AUTHOR=ElSayed Adam , Updegrove Gary F. 

TITLE=Limitations of broadly trained LLMs in interpreting orthopedic Walch glenoid classifications

JOURNAL=Frontiers in Artificial Intelligence

VOLUME=Volume 8 - 2025

YEAR=2025

URL=https://www.frontiersin.org/journals/artificial-intelligence/articles/10.3389/frai.2025.1644093

DOI=10.3389/frai.2025.1644093

ISSN=2624-8212

ABSTRACT=Artificial intelligence (AI) integration in medical practice has grown substantially, with physician use nearly doubling from 38% in 2023 to 68% in 2024. Recent advances in large language models (LLMs) include multimodal inputs, showing potential for medical image interpretation and clinical software integrations.
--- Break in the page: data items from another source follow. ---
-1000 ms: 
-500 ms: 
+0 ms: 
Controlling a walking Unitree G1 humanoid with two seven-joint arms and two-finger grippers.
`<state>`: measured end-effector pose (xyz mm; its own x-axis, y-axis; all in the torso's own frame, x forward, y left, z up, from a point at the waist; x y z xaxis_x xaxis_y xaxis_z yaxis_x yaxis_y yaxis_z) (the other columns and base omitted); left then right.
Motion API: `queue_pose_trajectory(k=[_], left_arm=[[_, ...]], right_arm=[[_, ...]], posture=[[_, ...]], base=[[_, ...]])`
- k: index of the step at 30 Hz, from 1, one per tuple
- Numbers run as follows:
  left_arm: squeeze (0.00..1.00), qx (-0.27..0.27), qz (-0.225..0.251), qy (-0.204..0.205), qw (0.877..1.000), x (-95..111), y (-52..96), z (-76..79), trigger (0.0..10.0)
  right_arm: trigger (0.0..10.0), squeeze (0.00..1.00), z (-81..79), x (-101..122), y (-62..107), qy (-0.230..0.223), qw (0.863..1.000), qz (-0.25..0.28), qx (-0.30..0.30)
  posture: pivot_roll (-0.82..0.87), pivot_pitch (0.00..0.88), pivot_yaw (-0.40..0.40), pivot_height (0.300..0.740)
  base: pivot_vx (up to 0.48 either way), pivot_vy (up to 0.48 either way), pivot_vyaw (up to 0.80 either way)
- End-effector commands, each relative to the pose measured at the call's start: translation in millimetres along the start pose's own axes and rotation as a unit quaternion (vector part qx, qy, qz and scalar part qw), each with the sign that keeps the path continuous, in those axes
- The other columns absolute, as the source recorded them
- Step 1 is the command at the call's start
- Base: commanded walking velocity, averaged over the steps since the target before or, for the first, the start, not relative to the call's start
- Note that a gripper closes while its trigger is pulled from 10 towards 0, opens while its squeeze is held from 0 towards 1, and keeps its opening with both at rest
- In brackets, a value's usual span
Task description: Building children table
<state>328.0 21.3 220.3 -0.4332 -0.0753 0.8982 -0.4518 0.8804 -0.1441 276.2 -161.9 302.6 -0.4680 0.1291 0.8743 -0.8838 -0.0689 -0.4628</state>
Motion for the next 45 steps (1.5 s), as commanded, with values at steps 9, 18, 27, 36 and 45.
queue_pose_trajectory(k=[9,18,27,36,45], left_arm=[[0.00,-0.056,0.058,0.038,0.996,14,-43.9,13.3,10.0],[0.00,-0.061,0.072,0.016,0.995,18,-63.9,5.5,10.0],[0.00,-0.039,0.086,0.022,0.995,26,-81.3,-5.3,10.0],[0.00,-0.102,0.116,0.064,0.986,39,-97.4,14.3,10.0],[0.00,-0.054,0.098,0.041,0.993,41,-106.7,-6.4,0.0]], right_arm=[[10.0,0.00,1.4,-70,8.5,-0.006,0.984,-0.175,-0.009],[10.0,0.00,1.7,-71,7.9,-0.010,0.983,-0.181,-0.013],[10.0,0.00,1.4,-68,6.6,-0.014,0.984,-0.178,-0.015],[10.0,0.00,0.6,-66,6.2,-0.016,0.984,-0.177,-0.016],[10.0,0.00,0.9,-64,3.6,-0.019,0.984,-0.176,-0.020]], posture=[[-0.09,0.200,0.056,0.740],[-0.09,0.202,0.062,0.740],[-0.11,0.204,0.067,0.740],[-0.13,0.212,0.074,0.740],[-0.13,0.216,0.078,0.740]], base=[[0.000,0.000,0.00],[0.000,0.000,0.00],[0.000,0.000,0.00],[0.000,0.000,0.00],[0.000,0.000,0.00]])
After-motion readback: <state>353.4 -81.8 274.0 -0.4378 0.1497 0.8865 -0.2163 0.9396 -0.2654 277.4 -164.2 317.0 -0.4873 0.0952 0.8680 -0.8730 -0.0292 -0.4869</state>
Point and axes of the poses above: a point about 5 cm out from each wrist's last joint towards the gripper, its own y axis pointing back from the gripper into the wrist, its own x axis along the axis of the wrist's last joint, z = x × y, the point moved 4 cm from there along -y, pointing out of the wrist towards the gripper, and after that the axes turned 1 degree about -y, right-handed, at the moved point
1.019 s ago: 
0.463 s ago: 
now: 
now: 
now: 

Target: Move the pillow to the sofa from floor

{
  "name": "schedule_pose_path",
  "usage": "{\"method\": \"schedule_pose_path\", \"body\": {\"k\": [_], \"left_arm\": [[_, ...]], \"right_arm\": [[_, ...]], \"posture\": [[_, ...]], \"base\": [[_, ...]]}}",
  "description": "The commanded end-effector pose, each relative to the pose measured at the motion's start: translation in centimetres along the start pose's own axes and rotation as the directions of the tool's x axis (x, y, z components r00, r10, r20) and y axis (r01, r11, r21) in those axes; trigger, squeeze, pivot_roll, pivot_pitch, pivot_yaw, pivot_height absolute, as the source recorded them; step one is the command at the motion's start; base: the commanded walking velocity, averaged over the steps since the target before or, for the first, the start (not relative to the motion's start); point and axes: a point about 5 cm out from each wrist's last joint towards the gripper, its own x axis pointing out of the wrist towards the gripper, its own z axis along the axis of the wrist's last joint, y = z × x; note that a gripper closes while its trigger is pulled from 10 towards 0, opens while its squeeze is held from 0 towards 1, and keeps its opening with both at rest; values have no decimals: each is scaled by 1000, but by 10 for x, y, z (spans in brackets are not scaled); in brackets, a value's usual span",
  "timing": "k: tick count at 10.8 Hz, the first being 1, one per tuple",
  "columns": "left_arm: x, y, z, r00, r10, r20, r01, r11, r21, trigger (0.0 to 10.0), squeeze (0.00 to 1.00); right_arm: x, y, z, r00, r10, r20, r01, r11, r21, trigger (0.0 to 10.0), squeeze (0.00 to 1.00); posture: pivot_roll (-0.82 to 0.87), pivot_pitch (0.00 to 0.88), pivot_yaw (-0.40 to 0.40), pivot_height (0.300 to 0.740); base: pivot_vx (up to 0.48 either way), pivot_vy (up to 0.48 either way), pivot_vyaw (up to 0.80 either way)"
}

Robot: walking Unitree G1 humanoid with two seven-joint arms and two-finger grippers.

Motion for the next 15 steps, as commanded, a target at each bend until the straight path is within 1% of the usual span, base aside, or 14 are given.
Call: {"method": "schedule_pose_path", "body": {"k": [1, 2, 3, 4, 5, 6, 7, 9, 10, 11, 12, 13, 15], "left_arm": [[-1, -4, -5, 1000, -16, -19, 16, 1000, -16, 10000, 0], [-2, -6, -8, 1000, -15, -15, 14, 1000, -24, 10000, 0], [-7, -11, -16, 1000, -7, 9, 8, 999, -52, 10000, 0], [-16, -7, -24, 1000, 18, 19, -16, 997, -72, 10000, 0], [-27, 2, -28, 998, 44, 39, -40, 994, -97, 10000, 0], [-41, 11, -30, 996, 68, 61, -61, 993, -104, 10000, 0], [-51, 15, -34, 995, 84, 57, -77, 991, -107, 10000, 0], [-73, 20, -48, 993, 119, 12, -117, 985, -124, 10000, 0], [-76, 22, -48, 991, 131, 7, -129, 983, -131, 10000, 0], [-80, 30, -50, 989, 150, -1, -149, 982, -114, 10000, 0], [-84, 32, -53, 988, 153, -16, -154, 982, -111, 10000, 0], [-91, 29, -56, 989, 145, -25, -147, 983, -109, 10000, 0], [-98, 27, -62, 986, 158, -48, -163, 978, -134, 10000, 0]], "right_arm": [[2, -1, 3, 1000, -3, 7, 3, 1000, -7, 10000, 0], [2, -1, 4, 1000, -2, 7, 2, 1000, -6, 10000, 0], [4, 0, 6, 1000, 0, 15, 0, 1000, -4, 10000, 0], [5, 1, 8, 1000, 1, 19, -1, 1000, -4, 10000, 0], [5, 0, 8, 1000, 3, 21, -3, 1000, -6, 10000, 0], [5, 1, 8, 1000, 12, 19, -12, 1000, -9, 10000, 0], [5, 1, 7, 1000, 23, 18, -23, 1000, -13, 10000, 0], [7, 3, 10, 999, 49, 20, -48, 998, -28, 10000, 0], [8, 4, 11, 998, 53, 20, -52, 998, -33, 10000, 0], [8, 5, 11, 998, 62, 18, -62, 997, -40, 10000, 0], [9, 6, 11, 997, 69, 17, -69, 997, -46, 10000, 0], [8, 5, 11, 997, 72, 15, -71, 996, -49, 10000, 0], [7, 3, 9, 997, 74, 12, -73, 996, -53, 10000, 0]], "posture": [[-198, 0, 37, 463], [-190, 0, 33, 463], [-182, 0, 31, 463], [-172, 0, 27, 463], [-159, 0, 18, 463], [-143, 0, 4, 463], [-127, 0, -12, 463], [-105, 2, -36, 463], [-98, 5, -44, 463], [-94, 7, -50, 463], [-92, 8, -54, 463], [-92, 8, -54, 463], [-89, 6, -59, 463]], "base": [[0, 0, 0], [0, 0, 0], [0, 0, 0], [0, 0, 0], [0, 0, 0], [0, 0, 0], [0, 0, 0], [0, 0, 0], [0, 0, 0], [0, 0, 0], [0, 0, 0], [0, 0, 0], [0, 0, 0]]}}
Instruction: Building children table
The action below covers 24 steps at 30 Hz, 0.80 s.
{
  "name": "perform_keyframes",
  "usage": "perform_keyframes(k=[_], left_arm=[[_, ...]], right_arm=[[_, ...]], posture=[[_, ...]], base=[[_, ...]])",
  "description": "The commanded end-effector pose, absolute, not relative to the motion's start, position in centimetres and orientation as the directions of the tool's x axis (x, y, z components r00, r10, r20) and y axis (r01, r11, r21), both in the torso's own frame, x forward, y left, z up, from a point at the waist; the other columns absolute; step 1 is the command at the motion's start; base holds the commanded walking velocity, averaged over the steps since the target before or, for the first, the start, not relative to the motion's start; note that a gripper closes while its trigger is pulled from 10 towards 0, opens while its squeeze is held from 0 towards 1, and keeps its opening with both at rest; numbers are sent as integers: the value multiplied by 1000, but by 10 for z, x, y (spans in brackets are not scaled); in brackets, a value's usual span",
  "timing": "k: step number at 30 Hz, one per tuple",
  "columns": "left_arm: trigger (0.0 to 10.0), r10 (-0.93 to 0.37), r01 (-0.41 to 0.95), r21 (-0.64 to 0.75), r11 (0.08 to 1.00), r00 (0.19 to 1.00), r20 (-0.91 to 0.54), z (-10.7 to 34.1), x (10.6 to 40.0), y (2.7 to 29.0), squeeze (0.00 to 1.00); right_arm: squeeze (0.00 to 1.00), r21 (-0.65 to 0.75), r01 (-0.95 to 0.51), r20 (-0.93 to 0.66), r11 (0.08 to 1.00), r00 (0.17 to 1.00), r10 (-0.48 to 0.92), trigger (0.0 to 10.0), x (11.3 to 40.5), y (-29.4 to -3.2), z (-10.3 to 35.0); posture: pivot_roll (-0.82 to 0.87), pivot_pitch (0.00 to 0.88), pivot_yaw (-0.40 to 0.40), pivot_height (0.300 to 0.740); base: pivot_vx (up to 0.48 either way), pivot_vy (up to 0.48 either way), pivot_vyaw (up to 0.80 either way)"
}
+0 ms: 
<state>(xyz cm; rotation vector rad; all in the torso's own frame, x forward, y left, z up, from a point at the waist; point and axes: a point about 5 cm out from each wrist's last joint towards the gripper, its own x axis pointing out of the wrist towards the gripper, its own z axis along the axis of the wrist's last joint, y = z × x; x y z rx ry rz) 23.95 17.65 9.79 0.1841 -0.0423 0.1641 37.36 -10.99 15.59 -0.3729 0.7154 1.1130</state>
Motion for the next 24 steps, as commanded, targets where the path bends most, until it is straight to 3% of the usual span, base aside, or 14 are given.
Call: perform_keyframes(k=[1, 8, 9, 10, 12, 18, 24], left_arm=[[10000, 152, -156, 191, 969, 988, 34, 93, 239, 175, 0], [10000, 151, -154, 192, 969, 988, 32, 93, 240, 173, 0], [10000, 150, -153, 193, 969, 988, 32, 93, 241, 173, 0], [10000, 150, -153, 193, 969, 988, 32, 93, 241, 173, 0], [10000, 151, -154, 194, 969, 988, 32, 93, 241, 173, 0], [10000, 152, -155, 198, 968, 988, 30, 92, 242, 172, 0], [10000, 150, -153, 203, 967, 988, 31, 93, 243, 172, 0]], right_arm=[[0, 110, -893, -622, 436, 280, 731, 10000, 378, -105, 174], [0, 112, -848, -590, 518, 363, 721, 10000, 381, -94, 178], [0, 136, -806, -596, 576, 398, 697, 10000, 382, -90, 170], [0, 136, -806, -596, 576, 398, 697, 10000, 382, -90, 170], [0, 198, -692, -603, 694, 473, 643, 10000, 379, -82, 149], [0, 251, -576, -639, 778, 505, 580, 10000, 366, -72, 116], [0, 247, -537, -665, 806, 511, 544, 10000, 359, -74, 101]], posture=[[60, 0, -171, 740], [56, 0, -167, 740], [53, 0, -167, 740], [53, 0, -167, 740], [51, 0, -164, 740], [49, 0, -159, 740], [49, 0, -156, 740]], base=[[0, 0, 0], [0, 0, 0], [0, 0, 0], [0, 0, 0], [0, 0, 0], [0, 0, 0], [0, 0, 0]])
This study evaluated the accuracy of two popular LLMs, Claude 3.5 Sonnet and DeepSeek R1, in interpreting glenoid diagrams using Walch glenoid classification in preoperative shoulder reconstruction applications. Test images included seven black-white Walch glenoid diagrams from Radiopedia. LLMs were accessed via Perplexity.ai without specialized medical training. LLMs were tested across multiple conversation threads with prompt instructions of varying length, ranging from 22 to 864 words for DeepSeek and 127 to 840 words for Claude. Performance differed significantly between models. DeepSeek achieved 44% accuracy (7/16), while Claude had 0% accuracy (0/16). DeepSeek showed a mild positive correlation between instruction length and response accuracy. Common errors across both LLMs included misclassifying A2 as either A1 (32%) or B2 (20%). Results highlight limitations in broadly trained LLMs’ ability to interpret even simplified medical diagrams. DeepSeek’s continuous learning feature and open-source dataset integration exhibited superior accuracy, although it was still insufficient for clinical applications. These limitations stem from LLM training data containing primarily text instead of medical images, creating pattern recognition deficiencies when interpreting visual medical information. Despite AI’s growing adoption in healthcare, this study concludes that as of February 2025, publicly available broadly trained LLMs lack the consistency and accuracy necessary for reliable medical image interpretation, emphasizing the need for specialized training before clinical implementation.